◆ **WHAT TO WORK ON**: Return each line of the listing exactly, though without its images.

:::::

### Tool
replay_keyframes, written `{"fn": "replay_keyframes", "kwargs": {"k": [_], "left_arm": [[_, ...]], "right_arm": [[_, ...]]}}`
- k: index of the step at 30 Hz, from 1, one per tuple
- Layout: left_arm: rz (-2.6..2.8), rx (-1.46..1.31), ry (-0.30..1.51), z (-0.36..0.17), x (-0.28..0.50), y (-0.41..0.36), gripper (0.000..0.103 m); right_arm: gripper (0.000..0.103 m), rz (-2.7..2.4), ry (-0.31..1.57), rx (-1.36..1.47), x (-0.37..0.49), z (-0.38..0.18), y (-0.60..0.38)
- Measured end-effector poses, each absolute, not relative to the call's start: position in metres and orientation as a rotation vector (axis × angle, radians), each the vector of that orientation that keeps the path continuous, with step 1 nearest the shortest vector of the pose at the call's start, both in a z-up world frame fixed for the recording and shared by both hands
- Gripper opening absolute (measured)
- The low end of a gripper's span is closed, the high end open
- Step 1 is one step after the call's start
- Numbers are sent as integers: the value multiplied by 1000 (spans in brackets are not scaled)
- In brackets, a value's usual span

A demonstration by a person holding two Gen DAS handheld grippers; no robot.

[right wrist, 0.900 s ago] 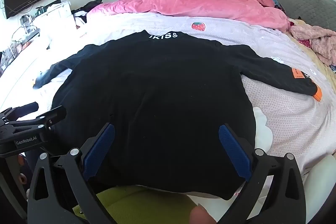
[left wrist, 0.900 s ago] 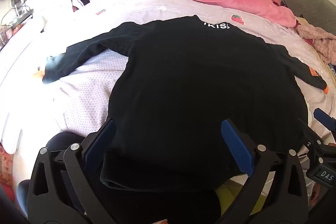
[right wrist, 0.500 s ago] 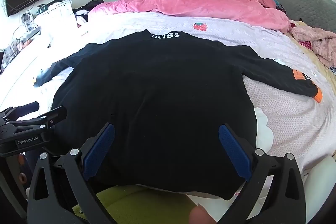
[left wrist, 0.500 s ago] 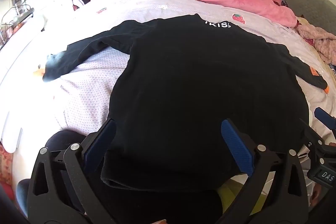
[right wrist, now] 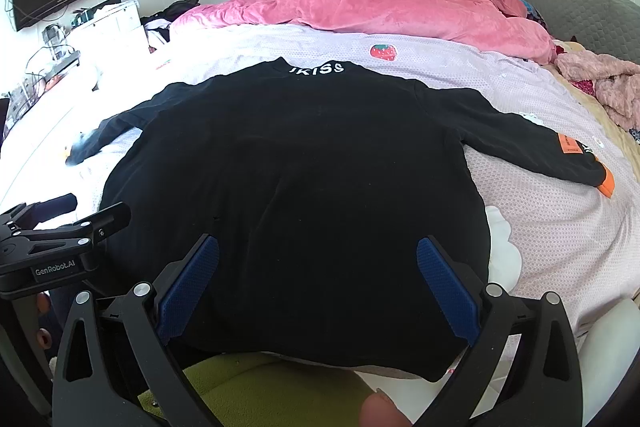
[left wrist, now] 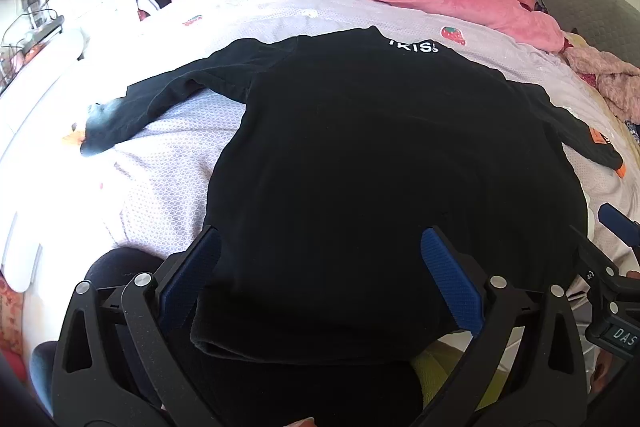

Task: Fold small clothes

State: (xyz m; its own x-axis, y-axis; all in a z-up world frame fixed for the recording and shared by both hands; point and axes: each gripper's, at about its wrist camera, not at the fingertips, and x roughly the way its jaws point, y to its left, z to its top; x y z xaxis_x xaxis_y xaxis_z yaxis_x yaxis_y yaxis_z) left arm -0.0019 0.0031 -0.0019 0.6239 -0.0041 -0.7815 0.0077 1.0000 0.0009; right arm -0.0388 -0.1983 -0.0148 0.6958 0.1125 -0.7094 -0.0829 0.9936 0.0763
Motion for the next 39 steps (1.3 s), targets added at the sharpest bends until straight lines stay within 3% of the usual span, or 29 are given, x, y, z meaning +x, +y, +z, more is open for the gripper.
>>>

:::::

◆ **WRITTEN RESPONSE**:
### Tool
replay_keyframes, written `{"fn": "replay_keyframes", "kwargs": {"k": [_], "left_arm": [[_, ...]], "right_arm": [[_, ...]]}}`
- k: index of the step at 30 Hz, from 1, one per tuple
- Layout: left_arm: rz (-2.6..2.8), rx (-1.46..1.31), ry (-0.30..1.51), z (-0.36..0.17), x (-0.28..0.50), y (-0.41..0.36), gripper (0.000..0.103 m); right_arm: gripper (0.000..0.103 m), rz (-2.7..2.4), ry (-0.31..1.57), rx (-1.36..1.47), x (-0.37..0.49), z (-0.38..0.18), y (-0.60..0.38)
- Measured end-effector poses, each absolute, not relative to the call's start: position in metres and orientation as a rotation vector (axis × angle, radians), each the vector of that orientation that keeps the path continuous, with step 1 nearest the shortest vector of the pose at the call's start, both in a z-up world frame fixed for the recording and shared by both hands
- Gripper opening absolute (measured)
- The low end of a gripper's span is closed, the high end open
- Step 1 is one step after the call's start
- Numbers are sent as integers: the value multiplied by 1000 (spans in brackets are not scaled)
- In brackets, a value's usual span

A demonstration by a person holding two Gen DAS handheld grippers; no robot.

[right wrist, 0.900 s ago] 
[left wrist, 0.900 s ago] 
[right wrist, 0.500 s ago] 
[left wrist, 0.500 s ago] 
[right wrist, now] 
[left wrist, now] 

Task: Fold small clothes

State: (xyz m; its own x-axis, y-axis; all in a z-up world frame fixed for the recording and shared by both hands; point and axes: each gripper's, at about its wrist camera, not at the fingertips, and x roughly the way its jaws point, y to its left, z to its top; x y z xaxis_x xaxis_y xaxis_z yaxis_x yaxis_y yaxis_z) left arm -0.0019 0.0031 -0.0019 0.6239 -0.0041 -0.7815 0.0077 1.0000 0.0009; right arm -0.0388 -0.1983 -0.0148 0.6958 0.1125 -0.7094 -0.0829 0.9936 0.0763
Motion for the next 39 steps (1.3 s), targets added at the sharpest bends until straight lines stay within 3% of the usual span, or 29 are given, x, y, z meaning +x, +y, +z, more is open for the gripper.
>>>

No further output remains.